Abstract

The productivity of microwave-assisted continuous specialty chemical synthesis has been brought to a commercially interesting scale of 1 kg/day. To that end, a counter-current multitubular millireactor/heat exchanger (MTMR) assembly has been developed with the reactant flow through millitubular reactors, while the coolant flows in the shell side. The efficiency of microwave absorption under continuous operation in a single mode microwave cavity has been improved with the deposition of a thin (350 ± 40 nm) Cu film on the inner walls of the reactor tubes.
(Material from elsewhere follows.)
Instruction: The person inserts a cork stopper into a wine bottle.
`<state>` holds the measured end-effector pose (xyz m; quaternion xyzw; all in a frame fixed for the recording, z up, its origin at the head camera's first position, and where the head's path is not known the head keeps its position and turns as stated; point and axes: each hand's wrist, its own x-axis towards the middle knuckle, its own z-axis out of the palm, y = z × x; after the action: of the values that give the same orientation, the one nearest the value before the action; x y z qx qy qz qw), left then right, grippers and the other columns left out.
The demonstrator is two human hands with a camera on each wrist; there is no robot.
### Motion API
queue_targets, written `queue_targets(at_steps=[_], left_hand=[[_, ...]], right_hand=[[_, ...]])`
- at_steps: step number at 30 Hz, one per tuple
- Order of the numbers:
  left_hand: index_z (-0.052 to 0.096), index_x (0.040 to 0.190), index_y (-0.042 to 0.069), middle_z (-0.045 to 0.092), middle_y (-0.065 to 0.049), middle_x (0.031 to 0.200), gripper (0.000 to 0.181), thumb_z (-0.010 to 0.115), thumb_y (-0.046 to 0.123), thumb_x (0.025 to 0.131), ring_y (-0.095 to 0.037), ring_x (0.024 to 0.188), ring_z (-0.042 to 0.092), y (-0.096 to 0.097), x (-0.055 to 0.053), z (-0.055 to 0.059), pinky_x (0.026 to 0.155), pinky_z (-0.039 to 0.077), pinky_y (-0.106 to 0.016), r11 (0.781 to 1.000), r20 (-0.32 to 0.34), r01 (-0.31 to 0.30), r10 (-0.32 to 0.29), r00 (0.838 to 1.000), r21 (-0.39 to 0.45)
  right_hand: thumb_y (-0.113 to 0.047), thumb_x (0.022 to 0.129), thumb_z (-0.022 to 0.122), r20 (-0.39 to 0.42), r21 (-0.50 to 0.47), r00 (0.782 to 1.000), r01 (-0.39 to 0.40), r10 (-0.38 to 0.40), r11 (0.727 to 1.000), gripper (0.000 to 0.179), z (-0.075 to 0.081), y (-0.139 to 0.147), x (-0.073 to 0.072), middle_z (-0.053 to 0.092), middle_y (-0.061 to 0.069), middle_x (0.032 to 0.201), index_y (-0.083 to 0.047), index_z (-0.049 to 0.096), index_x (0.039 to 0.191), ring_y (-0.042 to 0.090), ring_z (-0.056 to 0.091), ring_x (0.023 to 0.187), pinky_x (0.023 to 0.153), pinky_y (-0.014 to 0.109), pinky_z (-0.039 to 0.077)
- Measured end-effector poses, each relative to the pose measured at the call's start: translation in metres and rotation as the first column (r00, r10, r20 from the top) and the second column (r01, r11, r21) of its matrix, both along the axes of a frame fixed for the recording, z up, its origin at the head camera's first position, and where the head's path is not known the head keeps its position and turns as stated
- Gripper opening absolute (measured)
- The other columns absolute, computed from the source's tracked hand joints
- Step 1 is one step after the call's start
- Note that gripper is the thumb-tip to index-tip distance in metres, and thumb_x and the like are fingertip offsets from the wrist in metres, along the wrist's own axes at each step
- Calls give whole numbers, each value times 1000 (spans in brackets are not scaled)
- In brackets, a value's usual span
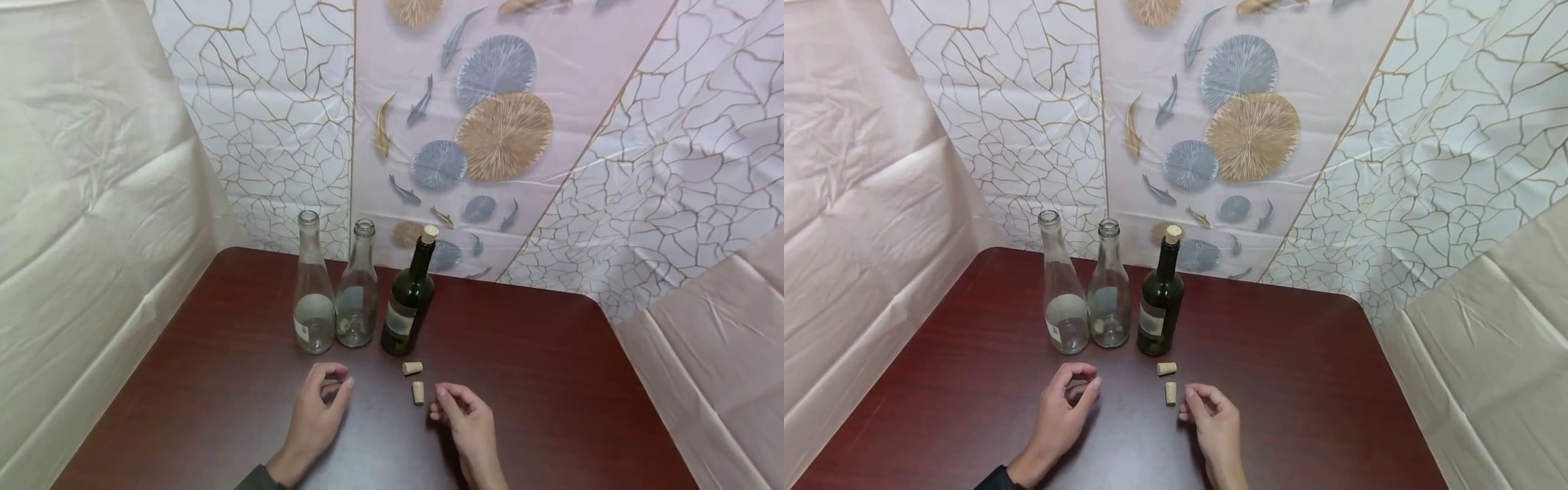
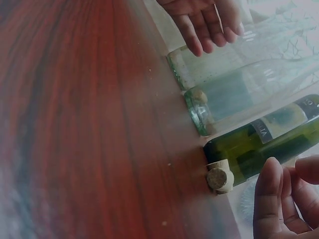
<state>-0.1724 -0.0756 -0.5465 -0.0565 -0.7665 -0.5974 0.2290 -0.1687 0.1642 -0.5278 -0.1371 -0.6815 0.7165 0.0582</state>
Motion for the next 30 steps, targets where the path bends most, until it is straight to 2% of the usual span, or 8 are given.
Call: queue_targets(at_steps=[4,9,17,21,24,27,29,30], left_hand=[[62,106,4,61,-2,104,21,71,13,89,-15,98,62,-1,-2,1,79,58,-28,1000,27,-12,12,1000,22],[61,107,9,61,-2,106,20,69,17,91,-14,99,61,-2,-4,-1,79,58,-26,999,55,-24,22,998,33],[62,106,7,62,-3,105,20,70,13,89,-15,98,62,-2,-3,1,79,58,-26,998,78,-35,31,996,50],[62,106,8,62,-3,105,20,71,13,89,-15,98,62,-2,-3,2,79,58,-26,998,96,-38,33,995,58],[62,106,7,63,-4,105,20,70,15,89,-15,98,63,-2,-3,3,78,58,-28,997,117,-39,32,993,65],[62,108,5,64,-4,104,23,69,18,91,-15,97,64,-3,-2,3,76,59,-29,995,150,-36,22,988,89],[63,108,5,64,-4,103,23,68,20,91,-15,96,65,-4,-1,3,74,59,-29,994,173,-32,13,985,109],[63,108,5,64,-4,103,23,68,21,92,-15,95,65,-4,0,3,74,59,-29,993,185,-30,8,983,114]], right_hand=[[-18,85,75,-5,-16,1000,0,0,1000,41,-4,1,-2,69,21,87,14,63,108,19,68,68,64,33,60],[-20,84,75,2,-24,1000,-10,10,1000,43,-9,3,-4,70,21,88,14,63,108,20,68,69,64,32,60],[-19,85,75,45,-18,999,8,-7,1000,40,-13,3,-6,71,19,88,12,64,108,19,68,69,64,32,60],[-16,85,74,58,21,998,15,-16,1000,36,-8,2,-9,71,17,89,10,65,108,18,68,70,64,31,60],[-14,86,74,34,91,999,-28,25,995,30,-1,1,-13,71,20,91,7,68,105,19,68,70,63,31,60],[-15,86,73,0,220,993,-116,119,969,23,7,2,-18,71,20,90,4,70,100,20,68,68,62,34,60],[-17,87,73,2,345,980,-185,197,920,20,12,4,-22,73,16,86,0,72,98,20,69,67,62,35,60],[-20,87,73,9,425,972,-216,234,879,19,15,5,-24,73,13,84,-3,72,97,18,69,66,60,34,60]])
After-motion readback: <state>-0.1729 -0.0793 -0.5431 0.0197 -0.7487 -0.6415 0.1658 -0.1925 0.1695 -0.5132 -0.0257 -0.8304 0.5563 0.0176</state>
This design ultimately resulted in an enhanced product (1,3-diphenyl-2-propynyl piperidine) yield of a multicomponent reaction (of piperidine, benzaldehyde, and phenylacetylene). The Cu film also improved the uniformity of microwave energy absorption in the reactor tubes along the radial direction. A near-isothermal operation was achieved by cooling with a counter-current flow of a microwave transparent coolant in the outer shell of the MTMR. A production rate of 333 ± 11 kgprod/(kgcat·h) was achieved in a single microwave cavity at 373 ± 5 K and at a total reactant flow rate of 1.66 × 10–9 m3/s. The average production rate of 1,3-diphenyl-2-propynyl piperidine in the MTMR assembly (six parallel tubes in a shell and tube reactor/heat exchanger) was 93% of the production rate in a single tube due to a slightly uneven flow and temperature distribution. Kinetically determined mean Cu film temperature was 477 ± 10 K. Although the reactor tubes were placed at an equal distance from axial symmetry (six parallel tubes in a hexagonal arrangement), a maximum temperature deviation of 8.0 ± 0.5 K was observed over the reactor tubes. The parallelization approach was demonstrated to be successful for scale up of continuously operated microwave reactors.